Suite	PowerZoo task(s)
TSO	`marl_uc` (UC, `Case5`), `opf_118`, `opf_118_7d` (large-scale ED, `Case118`)
DSO	`make_dso_env(...)` factory (assembled outside the standard registry)
DERs	`marl_der_arbitrage` (`Case33bw`, 3 batteries), `marl_ders_benchmark` (`Case118zh`, 12 heterogeneous DERs), `marl_ev_v2g` (5 EVs)
DC microgrid	`dc_microgrid`, `dc_microgrid_safe`
GenCos	`gencos_bidding`

Smaller starter tasks sit outside the main set but remain in the public API: battery_arbitrage, marl_opf (5-bus MARL ED), dc_scheduling. They are the recommended first targets for unit testing and quick iteration; see Examples.

How to read a benchmark page¶

Every per-suite page follows the same template:

Design intent and research question — what RL difficulty this suite is built for.
Physical setup — case, resources, constraints.
Agent design — observation, action, reward, cost.
Variants — the in-suite difficulty ladder.
Splits — train / val / test (or train / iid / OOD for DSO).
Baselines — random, rule-based, and any oracle reference.
Metrics — what to report.
Code recipes — make_task_env(name) + a minimal training stub.

Difficulty axes across the five suites¶

The suites together span five orthogonal difficulty axes.

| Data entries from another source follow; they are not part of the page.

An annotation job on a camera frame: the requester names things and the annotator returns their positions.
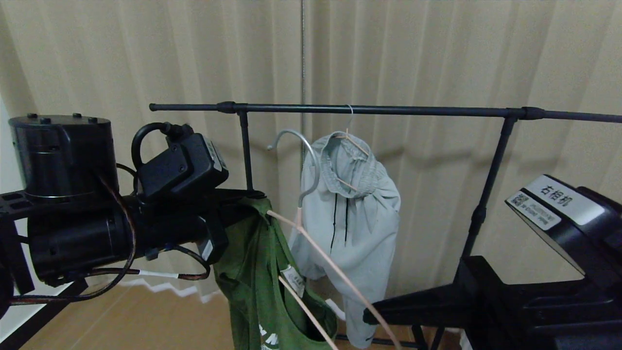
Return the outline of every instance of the wooden floor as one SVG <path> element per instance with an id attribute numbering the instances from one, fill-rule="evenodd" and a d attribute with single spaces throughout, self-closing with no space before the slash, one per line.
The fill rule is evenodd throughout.
<path id="1" fill-rule="evenodd" d="M 22 349 L 209 349 L 233 350 L 227 300 L 216 295 L 201 303 L 197 295 L 180 298 L 172 291 L 152 293 L 144 286 L 115 287 L 94 300 L 67 306 Z M 412 341 L 408 328 L 396 335 Z M 433 329 L 425 329 L 431 336 Z M 379 328 L 378 336 L 388 338 Z M 459 349 L 457 337 L 446 336 L 441 349 Z M 338 341 L 340 350 L 353 346 Z M 391 349 L 372 345 L 370 349 Z"/>

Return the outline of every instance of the green garment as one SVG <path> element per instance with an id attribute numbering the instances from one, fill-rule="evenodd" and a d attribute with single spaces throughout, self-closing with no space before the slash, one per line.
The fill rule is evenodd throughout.
<path id="1" fill-rule="evenodd" d="M 257 215 L 226 229 L 229 247 L 213 266 L 216 282 L 229 299 L 235 349 L 330 349 L 279 282 L 281 271 L 298 267 L 278 221 L 266 215 L 270 201 L 244 198 L 239 203 L 256 209 Z M 312 291 L 305 289 L 302 301 L 334 338 L 335 313 Z"/>

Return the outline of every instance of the clothes rack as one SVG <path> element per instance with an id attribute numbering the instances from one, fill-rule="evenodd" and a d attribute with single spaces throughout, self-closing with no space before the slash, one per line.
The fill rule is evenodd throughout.
<path id="1" fill-rule="evenodd" d="M 499 173 L 501 162 L 505 154 L 508 141 L 512 135 L 514 125 L 519 120 L 584 120 L 600 121 L 605 123 L 622 123 L 622 115 L 608 115 L 597 113 L 580 113 L 567 111 L 547 111 L 536 107 L 522 108 L 485 108 L 485 107 L 421 107 L 421 106 L 365 106 L 365 105 L 283 105 L 283 104 L 252 104 L 221 102 L 211 105 L 206 104 L 156 104 L 151 103 L 152 111 L 217 111 L 220 113 L 237 114 L 239 116 L 242 131 L 242 145 L 244 151 L 244 171 L 246 175 L 246 187 L 253 189 L 253 170 L 251 165 L 251 151 L 248 135 L 248 113 L 336 113 L 336 114 L 373 114 L 373 115 L 407 115 L 407 116 L 479 116 L 487 118 L 504 118 L 501 134 L 497 147 L 494 151 L 493 160 L 488 170 L 486 182 L 482 189 L 478 205 L 473 210 L 471 224 L 468 229 L 466 242 L 461 257 L 471 255 L 473 245 L 481 226 L 486 220 L 486 207 L 490 194 L 494 188 L 494 182 Z M 439 328 L 434 337 L 431 347 L 428 347 L 421 328 L 412 325 L 416 343 L 408 344 L 413 348 L 423 350 L 437 350 L 444 329 Z M 375 343 L 382 344 L 385 339 L 375 339 Z"/>

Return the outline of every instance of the white wall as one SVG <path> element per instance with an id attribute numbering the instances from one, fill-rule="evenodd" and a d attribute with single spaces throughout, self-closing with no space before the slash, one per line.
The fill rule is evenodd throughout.
<path id="1" fill-rule="evenodd" d="M 4 102 L 2 102 L 2 97 L 0 97 L 0 115 L 0 193 L 7 193 L 24 187 L 17 168 L 17 159 L 11 140 L 11 129 L 8 124 L 10 116 L 4 106 Z M 19 234 L 25 236 L 26 219 L 19 220 L 16 224 Z M 57 295 L 67 287 L 60 286 L 58 288 L 52 288 L 36 279 L 30 262 L 28 247 L 26 245 L 22 247 L 24 248 L 24 254 L 28 261 L 30 274 L 34 278 L 35 290 L 29 294 Z M 5 340 L 42 307 L 43 305 L 25 305 L 9 308 L 7 313 L 4 314 L 4 317 L 0 319 L 0 341 Z"/>

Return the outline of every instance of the curtain fold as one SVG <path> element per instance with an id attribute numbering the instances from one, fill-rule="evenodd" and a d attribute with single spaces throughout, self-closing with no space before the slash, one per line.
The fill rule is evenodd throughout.
<path id="1" fill-rule="evenodd" d="M 616 2 L 325 1 L 0 2 L 0 93 L 11 116 L 74 111 L 113 122 L 117 160 L 152 121 L 190 123 L 214 140 L 243 188 L 239 120 L 212 112 L 151 112 L 148 103 L 307 103 L 537 106 L 622 113 L 622 6 Z M 301 58 L 304 20 L 304 57 Z M 313 141 L 348 115 L 308 115 Z M 357 115 L 402 196 L 387 296 L 448 283 L 467 237 L 502 120 Z M 283 128 L 299 115 L 251 113 L 255 187 L 293 217 L 300 143 Z M 503 200 L 547 173 L 622 201 L 622 127 L 520 121 L 474 253 L 508 283 L 577 278 Z M 150 135 L 149 159 L 164 149 Z M 131 180 L 119 175 L 124 193 Z M 198 269 L 176 253 L 137 266 Z M 161 283 L 151 280 L 150 283 Z M 185 288 L 191 283 L 177 283 Z M 215 290 L 200 283 L 202 293 Z"/>

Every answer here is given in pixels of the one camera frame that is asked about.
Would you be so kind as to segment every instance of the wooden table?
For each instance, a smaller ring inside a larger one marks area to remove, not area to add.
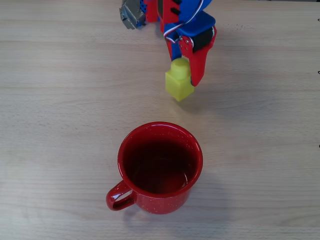
[[[0,0],[1,240],[318,240],[320,4],[216,0],[206,74],[181,103],[159,25],[120,0]],[[192,132],[204,168],[184,207],[105,203],[135,127]]]

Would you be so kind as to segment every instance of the mug rim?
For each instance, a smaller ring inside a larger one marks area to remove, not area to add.
[[[124,161],[122,161],[124,159],[124,152],[125,152],[125,147],[127,145],[127,143],[129,142],[129,140],[131,139],[132,136],[134,136],[135,134],[137,134],[139,131],[148,128],[148,127],[153,127],[153,126],[166,126],[166,127],[171,127],[171,128],[175,128],[178,129],[179,131],[181,131],[182,133],[186,134],[188,138],[191,139],[191,141],[194,144],[194,149],[195,149],[195,153],[196,153],[196,170],[194,173],[194,176],[192,177],[192,179],[182,188],[180,188],[178,191],[174,191],[174,192],[170,192],[170,193],[152,193],[146,190],[141,189],[140,187],[136,186],[128,177],[126,171],[125,171],[125,166],[124,166]],[[170,197],[174,197],[174,196],[178,196],[180,194],[183,194],[185,192],[187,192],[198,180],[201,171],[203,168],[203,153],[201,150],[201,147],[197,141],[197,139],[185,128],[174,124],[174,123],[170,123],[170,122],[165,122],[165,121],[155,121],[155,122],[149,122],[146,124],[143,124],[137,128],[135,128],[132,132],[130,132],[128,134],[128,136],[126,136],[126,138],[123,140],[119,152],[118,152],[118,169],[120,172],[120,175],[123,179],[123,181],[136,193],[144,195],[146,197],[151,197],[151,198],[157,198],[157,199],[163,199],[163,198],[170,198]]]

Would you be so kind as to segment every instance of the yellow block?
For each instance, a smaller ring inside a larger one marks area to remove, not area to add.
[[[178,102],[195,91],[191,84],[190,64],[185,58],[177,58],[171,63],[171,70],[165,73],[165,90]]]

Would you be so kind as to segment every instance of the white cable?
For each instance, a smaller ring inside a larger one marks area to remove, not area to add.
[[[182,27],[183,25],[190,23],[190,22],[195,18],[195,16],[198,14],[198,12],[200,11],[200,9],[201,9],[201,7],[202,7],[203,4],[204,4],[204,0],[201,0],[198,8],[195,10],[195,12],[194,12],[193,15],[190,17],[190,19],[189,19],[188,21],[184,22],[184,23],[180,23],[180,24],[178,24],[177,26],[174,26],[174,27],[170,28],[169,30],[167,30],[167,31],[163,34],[164,38],[167,39],[167,40],[169,40],[171,43],[175,44],[175,43],[178,41],[178,39],[173,40],[172,38],[167,37],[167,36],[168,36],[169,34],[173,33],[174,31],[176,31],[178,28]]]

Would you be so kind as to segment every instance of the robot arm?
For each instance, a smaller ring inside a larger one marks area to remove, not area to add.
[[[216,20],[205,13],[212,0],[122,0],[120,15],[128,29],[160,21],[171,61],[189,60],[191,84],[205,74],[208,51],[217,36]]]

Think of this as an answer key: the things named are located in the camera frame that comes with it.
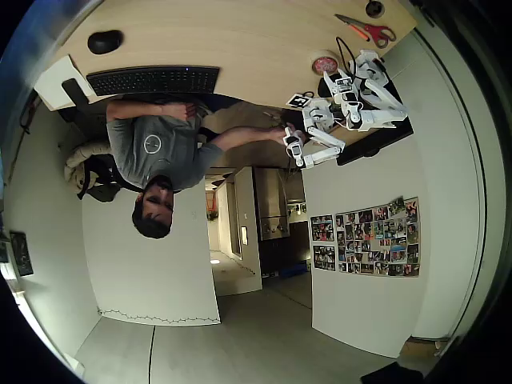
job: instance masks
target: poster
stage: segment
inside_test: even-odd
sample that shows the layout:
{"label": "poster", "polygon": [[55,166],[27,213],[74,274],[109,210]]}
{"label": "poster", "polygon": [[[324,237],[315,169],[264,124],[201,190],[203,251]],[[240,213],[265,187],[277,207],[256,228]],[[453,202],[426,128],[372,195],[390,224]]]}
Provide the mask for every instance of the poster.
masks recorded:
{"label": "poster", "polygon": [[329,214],[311,218],[311,231],[314,242],[333,242],[333,217]]}
{"label": "poster", "polygon": [[343,215],[342,214],[336,215],[336,231],[337,232],[344,231]]}
{"label": "poster", "polygon": [[339,272],[403,278],[419,276],[417,198],[396,198],[387,205],[336,214],[335,219]]}
{"label": "poster", "polygon": [[320,270],[334,270],[336,255],[333,246],[313,246],[314,267]]}
{"label": "poster", "polygon": [[418,199],[412,198],[408,202],[406,202],[406,220],[407,223],[417,222],[418,221]]}
{"label": "poster", "polygon": [[419,224],[412,222],[407,224],[407,242],[415,244],[419,241]]}

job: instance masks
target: cubicle wall
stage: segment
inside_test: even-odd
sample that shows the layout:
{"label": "cubicle wall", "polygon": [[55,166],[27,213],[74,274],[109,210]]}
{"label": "cubicle wall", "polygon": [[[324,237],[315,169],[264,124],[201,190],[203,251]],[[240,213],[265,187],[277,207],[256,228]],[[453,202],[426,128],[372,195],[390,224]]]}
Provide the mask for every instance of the cubicle wall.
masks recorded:
{"label": "cubicle wall", "polygon": [[84,197],[87,263],[105,316],[163,326],[220,322],[204,188],[201,182],[175,195],[170,234],[159,240],[134,228],[135,192],[121,190],[109,203]]}
{"label": "cubicle wall", "polygon": [[[400,195],[419,198],[419,277],[382,278],[311,268],[313,328],[362,350],[398,356],[418,320],[430,264],[430,199],[414,137],[346,166],[325,162],[304,170],[302,177],[309,217],[387,204]],[[310,243],[336,247],[336,242],[314,242],[311,232]]]}

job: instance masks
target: computer mouse
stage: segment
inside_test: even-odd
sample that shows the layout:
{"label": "computer mouse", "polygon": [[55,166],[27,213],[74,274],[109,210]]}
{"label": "computer mouse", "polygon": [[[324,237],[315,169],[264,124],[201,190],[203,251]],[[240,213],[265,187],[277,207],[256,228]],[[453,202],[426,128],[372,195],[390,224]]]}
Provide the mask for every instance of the computer mouse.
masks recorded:
{"label": "computer mouse", "polygon": [[89,36],[87,46],[93,54],[108,54],[120,47],[122,44],[122,37],[122,32],[120,30],[96,32]]}

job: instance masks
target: black keyboard
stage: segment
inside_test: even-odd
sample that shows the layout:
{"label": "black keyboard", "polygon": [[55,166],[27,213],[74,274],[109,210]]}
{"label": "black keyboard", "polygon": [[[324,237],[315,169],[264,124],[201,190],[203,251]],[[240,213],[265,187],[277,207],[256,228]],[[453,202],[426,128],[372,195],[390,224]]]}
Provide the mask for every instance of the black keyboard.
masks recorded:
{"label": "black keyboard", "polygon": [[212,94],[219,68],[214,66],[144,66],[87,75],[97,96],[146,92]]}

You can cite this matrix in a paper to argue that the benchmark is diverse:

Axis	Easiest	→	Hardest
Information structure	TSO (centralised full info)	DSO (single-agent non-stationary) → DERs (Dec-POMDP)	GenCos (private-info competition)
Action complexity	DSO (continuous)	DC (multi-dim continuous) → DERs (per-agent joint) → TSO (mixed)	GenCos (multi-agent strategic)
Safety regime	GenCos (profit-driven)	DSO (operational quality) → DC (SLA + thermal + power balance)	DERs (hard voltage) → TSO (full safety)
Exogenous uncertainty	TSO (intra-day variation)	DSO (drift) → DERs (renewable)	DC (workload + solar + thermal) → GenCos (+ adaptive opponents)
Objective complexity	GenCos (profit)	DSO (loss + serve) → TSO (cost + safety)	DERs (safety + fairness) → DC (3-vector + constraints)

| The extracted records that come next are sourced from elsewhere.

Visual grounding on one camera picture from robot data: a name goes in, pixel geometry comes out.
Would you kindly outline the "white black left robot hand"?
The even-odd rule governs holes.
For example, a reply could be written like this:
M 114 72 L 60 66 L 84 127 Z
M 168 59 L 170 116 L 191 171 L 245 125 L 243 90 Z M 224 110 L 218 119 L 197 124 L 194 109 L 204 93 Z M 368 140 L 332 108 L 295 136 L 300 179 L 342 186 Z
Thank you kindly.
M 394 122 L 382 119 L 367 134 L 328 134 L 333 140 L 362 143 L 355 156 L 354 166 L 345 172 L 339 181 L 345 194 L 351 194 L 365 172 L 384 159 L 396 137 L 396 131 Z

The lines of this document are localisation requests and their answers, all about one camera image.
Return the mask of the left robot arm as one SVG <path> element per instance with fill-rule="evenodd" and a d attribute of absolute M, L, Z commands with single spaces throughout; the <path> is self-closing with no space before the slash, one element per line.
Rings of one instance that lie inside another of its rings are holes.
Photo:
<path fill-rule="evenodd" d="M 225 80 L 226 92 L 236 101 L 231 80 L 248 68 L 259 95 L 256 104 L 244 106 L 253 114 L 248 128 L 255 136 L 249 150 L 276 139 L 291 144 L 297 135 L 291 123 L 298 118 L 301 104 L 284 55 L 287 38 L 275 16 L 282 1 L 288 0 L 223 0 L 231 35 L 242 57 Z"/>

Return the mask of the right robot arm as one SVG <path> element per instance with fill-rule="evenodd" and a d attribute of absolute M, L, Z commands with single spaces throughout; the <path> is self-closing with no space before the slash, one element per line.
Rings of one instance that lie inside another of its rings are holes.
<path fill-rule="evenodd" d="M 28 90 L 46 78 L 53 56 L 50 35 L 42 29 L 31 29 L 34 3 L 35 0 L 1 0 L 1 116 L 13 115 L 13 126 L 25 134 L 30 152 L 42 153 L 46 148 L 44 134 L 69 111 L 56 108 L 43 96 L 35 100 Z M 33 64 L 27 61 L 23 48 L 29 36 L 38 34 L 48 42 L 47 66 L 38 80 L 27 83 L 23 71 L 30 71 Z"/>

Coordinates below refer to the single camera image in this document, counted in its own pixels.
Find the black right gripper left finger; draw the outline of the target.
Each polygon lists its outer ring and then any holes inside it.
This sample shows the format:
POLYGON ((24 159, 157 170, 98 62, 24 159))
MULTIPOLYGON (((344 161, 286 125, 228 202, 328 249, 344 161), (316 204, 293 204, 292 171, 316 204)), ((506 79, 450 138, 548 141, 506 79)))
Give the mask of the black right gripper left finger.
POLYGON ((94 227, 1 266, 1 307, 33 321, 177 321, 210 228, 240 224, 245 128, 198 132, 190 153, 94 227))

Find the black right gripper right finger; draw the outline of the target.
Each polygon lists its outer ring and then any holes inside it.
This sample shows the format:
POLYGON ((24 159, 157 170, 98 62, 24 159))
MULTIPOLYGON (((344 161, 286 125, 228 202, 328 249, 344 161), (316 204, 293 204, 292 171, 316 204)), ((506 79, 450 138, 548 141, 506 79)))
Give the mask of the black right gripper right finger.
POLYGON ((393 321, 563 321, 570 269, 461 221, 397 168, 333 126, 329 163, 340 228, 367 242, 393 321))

Each axis has a monotone ordering across the five suites, so picking different suites gives different RL difficulty rather than the same problem under different names.

What the public-API helpers report¶

from powerzoo.tasks import PUBLIC_TASKS, list_public_tasks, get_public_task_catalog

print(PUBLIC_TASKS)
print(list_public_tasks())
catalog = get_public_task_catalog()
print(catalog[0]['task_id'], catalog[0]['default_episode_horizon_steps'])

PUBLIC_TASKS includes the five main suites plus the smaller starter tasks. make_dso_env(...) is the only main task absent from PUBLIC_TASKS: it uses its own factory instead of the standard registry.